Exercise details → The expected output is a verbatim reprint of the lines from the beginning of the data that follows through the line that contains "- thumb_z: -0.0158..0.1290".

Dataset section →
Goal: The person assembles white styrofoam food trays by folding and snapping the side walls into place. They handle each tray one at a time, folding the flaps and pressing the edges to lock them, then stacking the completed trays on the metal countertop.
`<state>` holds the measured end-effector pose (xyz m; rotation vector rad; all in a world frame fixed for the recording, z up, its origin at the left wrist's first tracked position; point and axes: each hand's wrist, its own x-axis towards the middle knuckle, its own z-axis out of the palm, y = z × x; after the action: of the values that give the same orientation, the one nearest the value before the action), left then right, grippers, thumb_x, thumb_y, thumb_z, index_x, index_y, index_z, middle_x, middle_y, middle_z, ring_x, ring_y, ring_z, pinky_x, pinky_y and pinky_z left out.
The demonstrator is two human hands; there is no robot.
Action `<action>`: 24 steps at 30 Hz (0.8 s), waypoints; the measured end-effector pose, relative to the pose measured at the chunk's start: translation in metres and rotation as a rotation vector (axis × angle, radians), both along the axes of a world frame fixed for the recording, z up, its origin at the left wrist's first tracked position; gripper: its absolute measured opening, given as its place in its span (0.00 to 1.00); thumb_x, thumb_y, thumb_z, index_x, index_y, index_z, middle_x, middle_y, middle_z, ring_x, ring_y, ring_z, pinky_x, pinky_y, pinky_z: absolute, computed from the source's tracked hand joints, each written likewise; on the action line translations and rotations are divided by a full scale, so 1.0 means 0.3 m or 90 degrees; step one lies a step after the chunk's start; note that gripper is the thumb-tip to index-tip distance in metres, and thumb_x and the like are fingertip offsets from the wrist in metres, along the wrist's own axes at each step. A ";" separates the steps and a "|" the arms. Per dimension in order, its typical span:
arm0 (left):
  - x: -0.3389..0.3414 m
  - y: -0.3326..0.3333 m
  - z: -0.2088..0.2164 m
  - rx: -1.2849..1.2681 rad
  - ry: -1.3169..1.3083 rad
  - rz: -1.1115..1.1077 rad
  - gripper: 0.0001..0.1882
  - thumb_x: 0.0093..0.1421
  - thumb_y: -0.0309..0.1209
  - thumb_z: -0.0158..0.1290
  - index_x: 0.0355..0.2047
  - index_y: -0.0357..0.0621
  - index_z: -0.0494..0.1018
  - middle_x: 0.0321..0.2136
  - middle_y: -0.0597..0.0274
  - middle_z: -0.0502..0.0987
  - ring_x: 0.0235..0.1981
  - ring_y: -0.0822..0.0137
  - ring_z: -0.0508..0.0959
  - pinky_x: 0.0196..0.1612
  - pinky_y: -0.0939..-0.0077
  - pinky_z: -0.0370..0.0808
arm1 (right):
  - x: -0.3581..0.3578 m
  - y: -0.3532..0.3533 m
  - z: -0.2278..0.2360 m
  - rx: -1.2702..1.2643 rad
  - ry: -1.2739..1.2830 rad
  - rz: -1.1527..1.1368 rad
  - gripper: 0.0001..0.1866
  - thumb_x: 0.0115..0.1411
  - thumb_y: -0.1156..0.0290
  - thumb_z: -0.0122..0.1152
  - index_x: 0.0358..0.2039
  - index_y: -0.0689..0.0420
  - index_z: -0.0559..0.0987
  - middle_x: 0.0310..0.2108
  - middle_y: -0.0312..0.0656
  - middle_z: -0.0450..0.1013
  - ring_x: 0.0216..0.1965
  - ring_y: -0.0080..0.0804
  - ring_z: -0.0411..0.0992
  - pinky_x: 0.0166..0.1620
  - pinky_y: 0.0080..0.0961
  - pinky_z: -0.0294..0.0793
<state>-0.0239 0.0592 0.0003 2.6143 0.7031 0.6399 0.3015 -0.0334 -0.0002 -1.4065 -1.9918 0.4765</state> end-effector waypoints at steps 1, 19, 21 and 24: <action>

Answer to the problem →
Goal: The person assembles white styrofoam food trays by folding and snapping the side walls into place. They handle each tray one at a time, folding the flaps and pressing the edges to lock them, then stacking the completed trays on the metal countertop.
`<state>` holds the measured end-effector pose (xyz m; rotation vector rad; all in a world frame fixed for the recording, z up, its origin at the left wrist's first tracked position; point and axes: each hand's wrist, its own x-axis towards the middle knuckle, its own z-axis out of the palm, y = z × x; after the action: of the values that give the same orientation, the one nearest the value before the action), left then right, grippers, thumb_x, thumb_y, thumb_z, index_x, index_y, index_z, middle_x, middle_y, middle_z, ring_x, ring_y, ring_z, pinky_x, pinky_y and pinky_z left out.
The demonstrator is two human hands; there is no robot.
Action `<action>`: 24 steps at 30 Hz (0.8 s), waypoints; the measured end-effector pose, relative to the pose measured at the chunk's start: translation in metres and rotation as a rotation vector (axis × angle, radians), both along the axes of a world frame fixed for the recording, z up, its origin at the left wrist's first tracked position; gripper: its absolute measured opening, given as its place in its span (0.00 to 1.00); thumb_x, thumb_y, thumb_z, index_x, index_y, index_z, middle_x, middle_y, middle_z, ring_x, ring_y, ring_z, pinky_x, pinky_y, pinky_z: absolute, computed from the source's tracked hand joints, each written likewise; on the action line translations and rotations are divided by a full scale, so 1.0 means 0.3 m or 90 degrees; step one lies a step after the chunk's start; note that gripper is the thumb-tip to index-tip distance in metres, and thumb_x and the like are fingertip offsets from the wrist in metres, along the wrist's own axes at each step. A ";" separates the steps and a "|" the arms. Per dimension in order, its typical span:
arm0 (left):
  - x: -0.3389..0.3414 m
  - y: -0.3326..0.3333 m
  - z: -0.2088..0.2164 m
  - rx: -1.2849..1.2681 rad
  - ry: -1.3169..1.3083 rad
  - rz: -1.1115..1.1077 rad
  - gripper: 0.0001..0.1882
  - thumb_x: 0.0093..0.1421
  - thumb_y: -0.0309..0.1209
  - thumb_z: -0.0158..0.1290

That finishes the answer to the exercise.